For this exercise, retype the lines from the one that holds "This is labelling" through the one that holds "right gripper right" in the records below, both included, exactly and without pictures.

Source data
----------

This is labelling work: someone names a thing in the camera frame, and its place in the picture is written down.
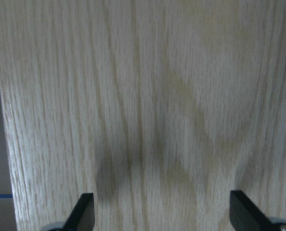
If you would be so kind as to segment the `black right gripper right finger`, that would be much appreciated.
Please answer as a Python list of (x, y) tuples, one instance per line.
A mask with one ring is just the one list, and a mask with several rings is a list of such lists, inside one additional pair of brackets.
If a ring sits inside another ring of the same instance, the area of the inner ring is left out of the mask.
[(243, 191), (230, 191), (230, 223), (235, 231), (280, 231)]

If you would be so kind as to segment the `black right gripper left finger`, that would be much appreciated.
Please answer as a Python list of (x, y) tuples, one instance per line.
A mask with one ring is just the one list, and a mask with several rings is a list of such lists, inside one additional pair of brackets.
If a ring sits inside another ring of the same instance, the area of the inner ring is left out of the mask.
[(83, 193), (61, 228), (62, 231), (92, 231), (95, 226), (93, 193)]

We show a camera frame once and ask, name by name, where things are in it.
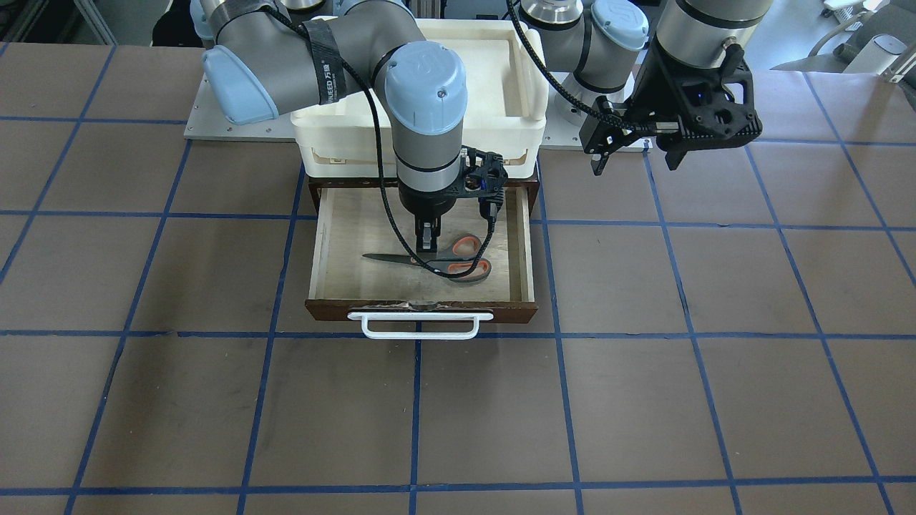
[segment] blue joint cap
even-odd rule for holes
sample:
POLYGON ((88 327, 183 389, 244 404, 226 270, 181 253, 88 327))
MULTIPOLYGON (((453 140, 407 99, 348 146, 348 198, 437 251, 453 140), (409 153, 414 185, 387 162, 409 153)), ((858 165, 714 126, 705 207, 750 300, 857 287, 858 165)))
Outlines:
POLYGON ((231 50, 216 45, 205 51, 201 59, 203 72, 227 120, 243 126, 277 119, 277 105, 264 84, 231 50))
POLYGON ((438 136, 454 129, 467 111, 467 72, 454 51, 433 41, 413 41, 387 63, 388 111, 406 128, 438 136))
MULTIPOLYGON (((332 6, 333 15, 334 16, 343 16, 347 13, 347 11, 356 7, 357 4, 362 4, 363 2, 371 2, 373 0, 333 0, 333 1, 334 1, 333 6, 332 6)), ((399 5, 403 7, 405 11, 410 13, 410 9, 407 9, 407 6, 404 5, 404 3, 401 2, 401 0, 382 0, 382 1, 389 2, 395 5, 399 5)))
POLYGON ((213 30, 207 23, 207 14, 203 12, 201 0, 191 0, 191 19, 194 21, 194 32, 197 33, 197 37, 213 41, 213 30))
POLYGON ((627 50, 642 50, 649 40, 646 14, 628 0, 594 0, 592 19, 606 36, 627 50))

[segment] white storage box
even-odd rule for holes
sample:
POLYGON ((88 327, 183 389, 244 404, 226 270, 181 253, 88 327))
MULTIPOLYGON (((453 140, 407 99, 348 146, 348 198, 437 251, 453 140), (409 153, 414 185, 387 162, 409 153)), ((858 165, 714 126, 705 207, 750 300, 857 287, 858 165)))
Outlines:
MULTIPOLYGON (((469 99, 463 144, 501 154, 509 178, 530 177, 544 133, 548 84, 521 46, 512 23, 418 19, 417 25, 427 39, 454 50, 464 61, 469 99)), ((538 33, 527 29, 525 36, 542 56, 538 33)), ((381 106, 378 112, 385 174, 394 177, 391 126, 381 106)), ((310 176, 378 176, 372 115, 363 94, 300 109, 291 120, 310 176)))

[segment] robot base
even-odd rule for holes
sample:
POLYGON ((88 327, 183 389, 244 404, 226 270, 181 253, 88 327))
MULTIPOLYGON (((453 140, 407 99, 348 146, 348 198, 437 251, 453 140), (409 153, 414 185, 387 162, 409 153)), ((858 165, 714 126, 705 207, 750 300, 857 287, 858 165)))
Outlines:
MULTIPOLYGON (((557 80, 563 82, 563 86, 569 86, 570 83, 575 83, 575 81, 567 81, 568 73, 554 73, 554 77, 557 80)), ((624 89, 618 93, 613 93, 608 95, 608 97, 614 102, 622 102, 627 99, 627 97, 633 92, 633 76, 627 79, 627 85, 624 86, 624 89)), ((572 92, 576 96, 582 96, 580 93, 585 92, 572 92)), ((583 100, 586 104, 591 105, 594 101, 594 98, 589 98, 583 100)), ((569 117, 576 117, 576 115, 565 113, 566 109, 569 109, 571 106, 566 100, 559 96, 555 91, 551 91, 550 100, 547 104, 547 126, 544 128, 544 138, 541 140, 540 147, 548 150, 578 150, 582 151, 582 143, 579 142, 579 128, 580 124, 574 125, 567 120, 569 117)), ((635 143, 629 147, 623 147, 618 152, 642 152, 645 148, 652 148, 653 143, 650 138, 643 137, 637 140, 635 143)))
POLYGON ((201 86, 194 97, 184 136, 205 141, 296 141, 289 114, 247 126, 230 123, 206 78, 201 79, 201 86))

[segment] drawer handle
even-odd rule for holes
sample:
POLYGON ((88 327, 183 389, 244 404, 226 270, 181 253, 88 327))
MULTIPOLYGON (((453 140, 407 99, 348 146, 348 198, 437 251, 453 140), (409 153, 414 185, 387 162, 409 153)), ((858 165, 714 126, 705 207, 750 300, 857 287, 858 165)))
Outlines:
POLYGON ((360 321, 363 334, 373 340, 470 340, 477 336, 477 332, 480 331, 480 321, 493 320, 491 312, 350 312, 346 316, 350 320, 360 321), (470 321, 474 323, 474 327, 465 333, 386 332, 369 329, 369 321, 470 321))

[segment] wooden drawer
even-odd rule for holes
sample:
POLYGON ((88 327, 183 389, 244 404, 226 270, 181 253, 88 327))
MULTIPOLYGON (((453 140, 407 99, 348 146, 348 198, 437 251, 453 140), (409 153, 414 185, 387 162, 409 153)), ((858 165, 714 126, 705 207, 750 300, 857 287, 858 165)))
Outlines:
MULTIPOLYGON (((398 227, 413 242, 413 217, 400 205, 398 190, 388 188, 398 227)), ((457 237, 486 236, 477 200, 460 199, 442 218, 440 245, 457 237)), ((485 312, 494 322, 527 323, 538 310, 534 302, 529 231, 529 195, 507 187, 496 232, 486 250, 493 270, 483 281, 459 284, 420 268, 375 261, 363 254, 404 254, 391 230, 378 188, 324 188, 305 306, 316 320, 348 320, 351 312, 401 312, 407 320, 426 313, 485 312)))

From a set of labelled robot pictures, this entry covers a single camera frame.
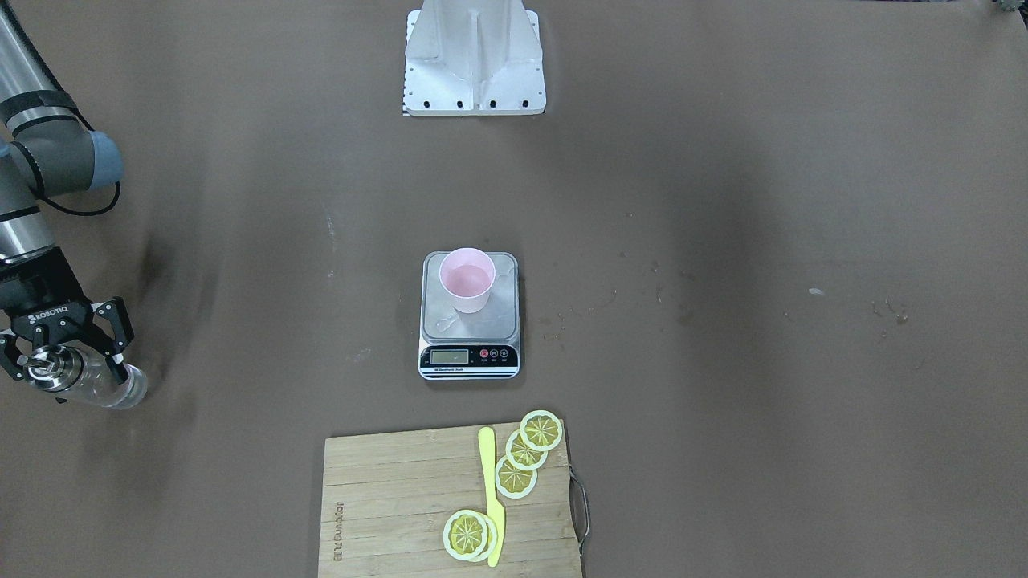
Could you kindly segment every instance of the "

----------

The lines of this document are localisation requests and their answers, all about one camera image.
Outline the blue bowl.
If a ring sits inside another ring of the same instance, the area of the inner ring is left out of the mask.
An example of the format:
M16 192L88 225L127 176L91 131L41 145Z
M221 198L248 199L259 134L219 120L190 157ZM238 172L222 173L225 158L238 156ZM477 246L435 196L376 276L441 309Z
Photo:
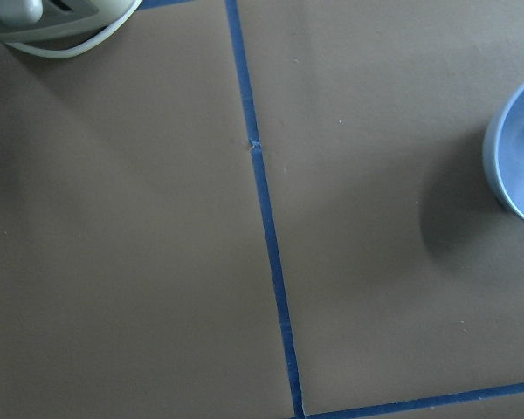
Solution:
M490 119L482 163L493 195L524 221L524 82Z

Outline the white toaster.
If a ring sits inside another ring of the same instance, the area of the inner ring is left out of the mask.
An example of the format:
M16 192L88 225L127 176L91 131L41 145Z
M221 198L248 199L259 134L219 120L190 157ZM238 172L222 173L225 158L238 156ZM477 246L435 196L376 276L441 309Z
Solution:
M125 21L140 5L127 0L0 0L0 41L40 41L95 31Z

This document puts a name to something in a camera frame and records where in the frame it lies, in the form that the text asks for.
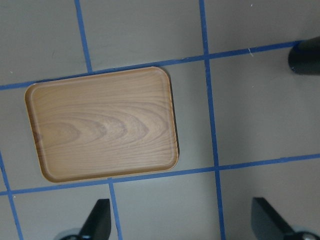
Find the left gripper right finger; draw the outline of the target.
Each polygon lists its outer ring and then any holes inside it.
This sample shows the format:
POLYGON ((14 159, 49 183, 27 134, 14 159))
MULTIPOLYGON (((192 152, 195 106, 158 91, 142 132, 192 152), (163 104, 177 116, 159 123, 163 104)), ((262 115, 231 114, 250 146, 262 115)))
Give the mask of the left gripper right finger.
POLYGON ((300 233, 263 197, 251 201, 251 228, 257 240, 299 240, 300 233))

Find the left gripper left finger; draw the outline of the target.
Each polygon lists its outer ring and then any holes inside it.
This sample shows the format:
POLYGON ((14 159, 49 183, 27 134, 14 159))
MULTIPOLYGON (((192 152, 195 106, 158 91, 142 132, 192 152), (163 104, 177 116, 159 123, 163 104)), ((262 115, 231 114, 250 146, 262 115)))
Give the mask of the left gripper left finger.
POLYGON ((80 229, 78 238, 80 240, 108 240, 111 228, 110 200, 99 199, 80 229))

----------

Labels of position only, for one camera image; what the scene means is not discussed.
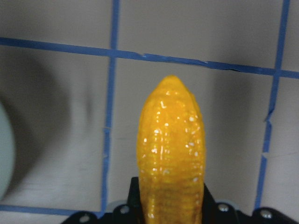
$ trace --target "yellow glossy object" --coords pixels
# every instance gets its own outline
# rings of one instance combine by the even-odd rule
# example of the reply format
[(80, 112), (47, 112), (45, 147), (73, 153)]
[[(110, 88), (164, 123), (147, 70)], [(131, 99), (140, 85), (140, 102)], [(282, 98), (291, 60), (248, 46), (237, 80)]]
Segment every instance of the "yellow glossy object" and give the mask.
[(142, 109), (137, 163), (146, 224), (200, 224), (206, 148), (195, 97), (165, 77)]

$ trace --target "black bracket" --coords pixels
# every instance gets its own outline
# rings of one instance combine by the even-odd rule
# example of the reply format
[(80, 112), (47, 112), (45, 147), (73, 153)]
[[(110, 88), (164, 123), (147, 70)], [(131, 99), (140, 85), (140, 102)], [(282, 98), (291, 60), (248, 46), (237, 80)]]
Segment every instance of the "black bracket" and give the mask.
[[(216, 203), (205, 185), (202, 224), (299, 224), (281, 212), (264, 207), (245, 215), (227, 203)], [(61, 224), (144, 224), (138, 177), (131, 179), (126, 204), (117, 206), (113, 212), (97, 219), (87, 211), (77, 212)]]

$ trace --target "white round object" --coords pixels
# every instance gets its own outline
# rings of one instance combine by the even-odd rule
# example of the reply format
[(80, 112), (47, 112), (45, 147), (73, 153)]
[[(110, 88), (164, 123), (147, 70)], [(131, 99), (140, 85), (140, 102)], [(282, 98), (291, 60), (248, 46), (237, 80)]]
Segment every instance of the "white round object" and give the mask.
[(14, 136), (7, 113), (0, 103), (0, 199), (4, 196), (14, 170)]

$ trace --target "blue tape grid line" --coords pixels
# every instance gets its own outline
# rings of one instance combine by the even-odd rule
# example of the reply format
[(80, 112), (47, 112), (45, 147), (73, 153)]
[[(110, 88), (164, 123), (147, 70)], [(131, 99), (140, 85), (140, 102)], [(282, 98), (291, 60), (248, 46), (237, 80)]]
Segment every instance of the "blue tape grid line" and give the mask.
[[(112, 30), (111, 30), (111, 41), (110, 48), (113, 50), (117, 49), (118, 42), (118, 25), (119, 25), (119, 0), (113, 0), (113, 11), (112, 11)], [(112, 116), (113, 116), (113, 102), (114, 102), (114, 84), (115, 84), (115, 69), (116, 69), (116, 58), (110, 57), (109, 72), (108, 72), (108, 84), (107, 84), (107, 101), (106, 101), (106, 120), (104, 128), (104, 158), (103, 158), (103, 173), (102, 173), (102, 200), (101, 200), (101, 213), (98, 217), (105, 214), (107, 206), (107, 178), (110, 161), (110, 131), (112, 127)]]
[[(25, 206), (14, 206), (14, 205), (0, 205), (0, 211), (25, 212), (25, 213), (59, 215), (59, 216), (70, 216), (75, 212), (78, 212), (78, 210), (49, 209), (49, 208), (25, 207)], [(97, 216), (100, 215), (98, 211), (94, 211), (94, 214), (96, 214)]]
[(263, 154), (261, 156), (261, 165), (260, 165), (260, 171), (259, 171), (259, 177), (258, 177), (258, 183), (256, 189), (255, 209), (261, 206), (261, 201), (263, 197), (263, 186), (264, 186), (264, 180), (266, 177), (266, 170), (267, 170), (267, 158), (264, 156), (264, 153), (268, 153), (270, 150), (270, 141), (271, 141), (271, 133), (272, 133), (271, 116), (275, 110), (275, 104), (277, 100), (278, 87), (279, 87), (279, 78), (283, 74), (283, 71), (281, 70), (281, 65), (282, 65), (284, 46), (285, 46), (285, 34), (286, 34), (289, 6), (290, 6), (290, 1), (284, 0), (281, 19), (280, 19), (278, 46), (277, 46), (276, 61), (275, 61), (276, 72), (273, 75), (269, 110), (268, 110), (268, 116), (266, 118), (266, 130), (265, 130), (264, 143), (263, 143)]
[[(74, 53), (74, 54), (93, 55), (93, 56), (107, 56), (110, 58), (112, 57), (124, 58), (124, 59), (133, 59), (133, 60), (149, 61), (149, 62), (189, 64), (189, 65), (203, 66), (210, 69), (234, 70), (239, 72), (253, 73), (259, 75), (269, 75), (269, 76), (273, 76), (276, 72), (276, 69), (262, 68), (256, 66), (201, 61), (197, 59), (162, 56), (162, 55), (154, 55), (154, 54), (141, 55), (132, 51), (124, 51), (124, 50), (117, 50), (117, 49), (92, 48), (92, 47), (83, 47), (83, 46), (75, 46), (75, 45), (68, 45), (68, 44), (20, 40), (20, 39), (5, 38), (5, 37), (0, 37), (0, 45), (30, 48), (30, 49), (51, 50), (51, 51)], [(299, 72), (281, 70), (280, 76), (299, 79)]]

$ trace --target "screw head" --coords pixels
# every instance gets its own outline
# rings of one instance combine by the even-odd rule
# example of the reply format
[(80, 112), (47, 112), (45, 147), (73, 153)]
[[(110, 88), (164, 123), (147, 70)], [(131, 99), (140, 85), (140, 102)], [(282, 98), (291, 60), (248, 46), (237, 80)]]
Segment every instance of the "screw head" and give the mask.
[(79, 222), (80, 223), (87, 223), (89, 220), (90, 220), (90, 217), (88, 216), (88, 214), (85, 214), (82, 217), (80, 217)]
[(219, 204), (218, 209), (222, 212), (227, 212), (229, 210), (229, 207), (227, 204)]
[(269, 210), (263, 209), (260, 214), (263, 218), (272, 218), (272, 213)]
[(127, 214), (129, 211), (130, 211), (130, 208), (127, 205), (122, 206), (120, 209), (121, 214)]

----------

RESULT FOR THIS EXERCISE
This is labelling work: someone names a thing in the camera frame, and its place in the picture is written down.
If you would be so kind as to segment the `black right gripper right finger`, that would be much appreciated.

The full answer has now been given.